A db index is analogous to a table of contents. This helps me understand db index in an easy way. My question is are tehre any real world analogies for a clustered index?
If the Table of Contents in the front of the book is non-clustered, the page numbering itself (on the actual pages) is the clustered index. The "clustered" nature of an index indicates that the records are stored with the index nodes (or at least in the same order). So, the page-number analogy is actually very accurate in this respect, because like a real clustered index, the page numbers are located on the pages, which are bound together in page number order.
Put another way:
When you use the book's TOC (non-clustered index), you search for a term which points to a page number. You then have to perform another search to locate the actual page.
The search performed against the page number (clustered index) leads you directly to the page. No secondary searching is required.
Not incidentally, this is why you can only have one clustered index. It defines the physical order of the records.
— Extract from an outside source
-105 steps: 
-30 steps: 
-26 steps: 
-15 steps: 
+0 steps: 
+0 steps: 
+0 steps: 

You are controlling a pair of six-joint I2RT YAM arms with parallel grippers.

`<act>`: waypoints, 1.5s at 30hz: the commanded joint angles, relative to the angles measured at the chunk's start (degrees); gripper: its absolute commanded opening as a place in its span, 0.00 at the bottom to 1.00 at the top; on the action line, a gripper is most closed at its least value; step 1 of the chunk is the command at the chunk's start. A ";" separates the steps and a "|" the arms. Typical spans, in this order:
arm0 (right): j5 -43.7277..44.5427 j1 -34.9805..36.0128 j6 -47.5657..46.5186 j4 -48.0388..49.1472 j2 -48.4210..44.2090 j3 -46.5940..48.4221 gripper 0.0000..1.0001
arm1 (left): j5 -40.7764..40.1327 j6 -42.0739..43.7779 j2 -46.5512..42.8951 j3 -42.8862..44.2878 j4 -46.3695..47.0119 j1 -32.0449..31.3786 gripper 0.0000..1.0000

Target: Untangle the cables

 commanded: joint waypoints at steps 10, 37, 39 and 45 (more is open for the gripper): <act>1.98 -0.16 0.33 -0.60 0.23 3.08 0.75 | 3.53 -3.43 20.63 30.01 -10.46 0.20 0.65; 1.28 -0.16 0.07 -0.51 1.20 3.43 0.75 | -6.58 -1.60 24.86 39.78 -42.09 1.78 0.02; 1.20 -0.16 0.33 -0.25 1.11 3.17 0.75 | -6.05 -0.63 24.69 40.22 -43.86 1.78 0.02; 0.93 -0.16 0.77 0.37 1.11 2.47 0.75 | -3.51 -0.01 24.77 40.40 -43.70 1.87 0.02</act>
I would describe a clustered index as "the actual order." Thus, for example, a physical dictionary has a clustered index on word, ordered in ascending order from A-Z (slight simplification). This also explains why a clustered index is so much faster to read than a regular index. If I feel the urge to read a book by index entry it will require me to jump all over the book, since consecutive index entries tend to point to different pages. On the other hand, reading every word starting with "The" in a dictionary requires less jumping around; merely find "The", then read in order.
The library (or bookstore if you prefer) puts books into groups (all history books here, scifi books there) because they assume that if you want one history book, you're more likely to want other history books rather than different kinds of books. Likewise, it becomes easier to sort the scifi books by author rather than all books by author.